Mona Lyn Reese (born August 24, 1951) is an American composer, best known for her operas and choral music. Her work is melodic and accessible with an emphasis on driving or complex rhythms, movement, and contrasting textures. Her music communicates and expresses emotions traditionally or experimentally without allowing a prevailing fashion to dictate style, form, or harmony.

==Biography==
Reese was born in Morris, Minnesota, and began piano lessons at age six, flute lessons at age eight, and taught herself guitar at age 13. She attended the University of Minnesota, Morris, (BA), where she also studied flute performance, composition and French. She continued at the University of Kansas (MM Composition), writing Love Songs to the Moon and Piano Moods. She began composing professionally in 1975, with music for woodwind quintet and percussion to a documentary film on Kansas. Reese was Composer in residence at the Minnesota Opera from 1991 to 1999, where she arranged works for the Minnesota Opera touring company and conducted educational residencies to help students write and produce original operas.

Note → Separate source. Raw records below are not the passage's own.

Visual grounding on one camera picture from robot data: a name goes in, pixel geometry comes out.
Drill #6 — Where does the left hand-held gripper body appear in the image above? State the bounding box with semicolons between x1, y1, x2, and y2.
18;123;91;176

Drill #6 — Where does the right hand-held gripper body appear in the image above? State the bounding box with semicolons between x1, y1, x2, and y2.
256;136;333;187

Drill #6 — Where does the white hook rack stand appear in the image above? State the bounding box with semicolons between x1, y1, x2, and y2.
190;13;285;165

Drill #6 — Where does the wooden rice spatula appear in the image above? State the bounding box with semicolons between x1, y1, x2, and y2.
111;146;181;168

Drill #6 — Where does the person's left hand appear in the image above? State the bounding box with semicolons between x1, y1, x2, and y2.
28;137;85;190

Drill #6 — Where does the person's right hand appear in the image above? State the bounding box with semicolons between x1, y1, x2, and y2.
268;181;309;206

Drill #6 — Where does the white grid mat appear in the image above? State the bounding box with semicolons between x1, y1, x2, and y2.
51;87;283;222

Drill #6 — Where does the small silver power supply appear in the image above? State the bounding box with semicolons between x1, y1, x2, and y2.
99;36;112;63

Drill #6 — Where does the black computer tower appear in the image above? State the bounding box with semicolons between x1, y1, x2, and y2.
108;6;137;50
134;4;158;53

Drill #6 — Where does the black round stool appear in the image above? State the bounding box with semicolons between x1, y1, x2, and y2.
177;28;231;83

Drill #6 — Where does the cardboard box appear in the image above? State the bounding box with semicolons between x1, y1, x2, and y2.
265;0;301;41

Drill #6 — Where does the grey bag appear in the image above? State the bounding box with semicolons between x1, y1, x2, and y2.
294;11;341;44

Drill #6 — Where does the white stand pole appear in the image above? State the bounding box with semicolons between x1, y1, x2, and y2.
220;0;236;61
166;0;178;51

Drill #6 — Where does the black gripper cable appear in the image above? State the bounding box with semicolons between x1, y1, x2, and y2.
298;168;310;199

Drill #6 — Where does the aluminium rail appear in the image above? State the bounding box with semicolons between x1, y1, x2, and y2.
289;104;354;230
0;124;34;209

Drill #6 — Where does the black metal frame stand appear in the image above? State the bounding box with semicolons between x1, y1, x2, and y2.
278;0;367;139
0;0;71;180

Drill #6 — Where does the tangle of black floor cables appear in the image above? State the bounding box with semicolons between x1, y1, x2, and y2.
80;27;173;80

In 1993, Reese was awarded a Faith Partners Residency sponsored by the American Composers Forum and the Otto Bremer Foundation. During this residency, she collaborated with librettist Delores Dufner OSB, on the dramatic oratorio Choose Life, Uvacharta Bachayim which premiered at the Basilica of Saint Mary, Minneapolis (Teri Larson, Music Director) in 1994. The following year, the Otto Bremer Foundation gave Reese an additional grant to write a symphonic version which was nominated for a Pulitzer Prize in 1995. The symphonic version was performed by the Billings Symphony Orchestra & Chorale (Uri Barnea, Music Director) in 1996, and was also performed by the Basilica of Saint Mary, Minneapolis (Teri Larson, Music Director), as part of the “Basilica 2000” series. In 2011, the San José Chamber Orchestra and Chorus released Choose Life, Uvacharta Bachayim (album), recorded at Skywalker Sound in Marin County, California. In 2014, the San José Chamber Orchestra and Chorus performed a suite from Choose Life, Uvacharta Bachayim in the San José City Hall Rotunda.

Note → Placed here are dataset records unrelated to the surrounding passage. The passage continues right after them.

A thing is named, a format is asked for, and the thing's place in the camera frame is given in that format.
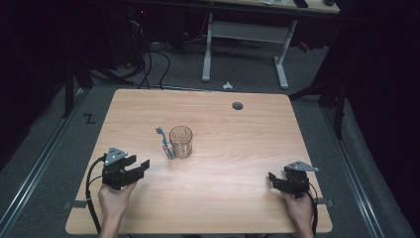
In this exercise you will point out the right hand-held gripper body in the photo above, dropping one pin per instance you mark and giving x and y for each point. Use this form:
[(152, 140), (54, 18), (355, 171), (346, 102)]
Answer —
[(297, 180)]

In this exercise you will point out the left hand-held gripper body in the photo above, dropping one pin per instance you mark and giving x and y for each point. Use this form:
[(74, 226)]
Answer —
[(115, 172)]

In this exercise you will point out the blue toothbrush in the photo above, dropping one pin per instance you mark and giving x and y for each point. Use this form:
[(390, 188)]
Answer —
[(165, 142)]

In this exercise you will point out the clear patterned glass cup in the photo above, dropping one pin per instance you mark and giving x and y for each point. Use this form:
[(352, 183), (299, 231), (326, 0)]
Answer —
[(181, 142)]

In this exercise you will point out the person's right hand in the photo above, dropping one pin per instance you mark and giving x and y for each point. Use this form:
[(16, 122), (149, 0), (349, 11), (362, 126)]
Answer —
[(299, 208)]

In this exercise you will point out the person's left hand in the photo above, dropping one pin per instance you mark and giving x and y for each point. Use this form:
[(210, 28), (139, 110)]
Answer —
[(114, 201)]

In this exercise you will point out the grey round table grommet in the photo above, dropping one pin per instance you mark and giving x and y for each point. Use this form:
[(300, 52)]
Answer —
[(237, 106)]

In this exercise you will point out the black metal stand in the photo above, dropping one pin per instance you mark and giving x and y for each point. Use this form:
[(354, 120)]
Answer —
[(340, 109), (68, 92)]

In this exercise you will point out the small white floor object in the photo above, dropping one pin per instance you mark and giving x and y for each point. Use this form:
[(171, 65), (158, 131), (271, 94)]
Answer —
[(227, 86)]

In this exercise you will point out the black computer tower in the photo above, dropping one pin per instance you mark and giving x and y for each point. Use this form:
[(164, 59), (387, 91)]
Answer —
[(127, 36)]

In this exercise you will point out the white item on desk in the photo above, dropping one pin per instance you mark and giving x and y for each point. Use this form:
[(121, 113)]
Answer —
[(272, 1)]

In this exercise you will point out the black device on desk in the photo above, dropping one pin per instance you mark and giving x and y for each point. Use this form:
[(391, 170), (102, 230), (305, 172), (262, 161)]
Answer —
[(300, 3)]

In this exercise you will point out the grey table bracket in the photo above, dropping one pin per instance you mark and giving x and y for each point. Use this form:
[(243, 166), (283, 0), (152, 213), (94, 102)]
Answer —
[(75, 204), (325, 202)]

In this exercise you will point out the metal floor rail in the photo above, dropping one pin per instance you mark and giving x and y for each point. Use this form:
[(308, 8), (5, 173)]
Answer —
[(353, 172), (39, 165)]

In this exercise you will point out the grey table frame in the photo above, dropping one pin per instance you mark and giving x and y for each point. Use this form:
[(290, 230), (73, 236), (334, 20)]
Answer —
[(246, 31)]

Reese received a Continental Harmony commission in 2000, created by the American Composers Forum and the National Endowment for the Arts to enable small to mid-size communities in each state to commission new pieces for the millennium. Continental Harmony was an official partner of the White House Millennium Council. Reese composed Suite Carroll County for the Carroll County Orchestra and Chorale in Carrollton, Ohio.

Reese's opera The Three Fat Women of Antibes received its premier performance with orchestra in May 2009 by the San José State University Opera Workshop (Michel Singher, Music Director, Daniel Helfgot, Director). The opera, written with her husband and librettist Thomas Hassing, is a humorous chamber opera for four singers based on the W. Somerset Maugham short story of the same name. The opera premiered in Minneapolis, Minnesota, in 1998. Other performances include the University of Kansas Opera Studio (2002), Goat Hall Productions (San Francisco, California, 2003, selections), and Gregory Weist (Munich, Germany, 2005, selections).

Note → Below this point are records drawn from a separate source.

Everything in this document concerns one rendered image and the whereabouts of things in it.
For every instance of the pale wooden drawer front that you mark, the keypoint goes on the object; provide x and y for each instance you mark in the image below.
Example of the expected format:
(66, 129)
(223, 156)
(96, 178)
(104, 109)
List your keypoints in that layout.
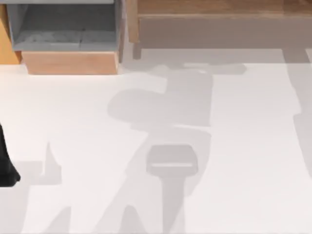
(69, 62)

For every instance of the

In 2003, Reese was selected as a Studium Scholar-in-Residence at Saint Benedict's Monastery (St. Joseph, MN). During her time there, Reese planned the chamber orchestra composition Little Pieces from My Heart, commissioned by the San José Chamber Orchestra.

Reese’s orchestral works have been performed by orchestras throughout the United States including the Minnesota Orchestra, the Livingston Symphony Orchestra (Livingston, New Jersey), the Atlanta Symphony, the Minnesota Sinfonia, and the San José Chamber Orchestra. She had her first European performance with the Czech Radio Symphony in 1997.

==Selected works==
- Stevens County Fair for symphony orchestra (1983)
- The Mitten for orchestra ensemble and narrator (1986)
- Tombeau for Michael Collins for harpsichord (1987)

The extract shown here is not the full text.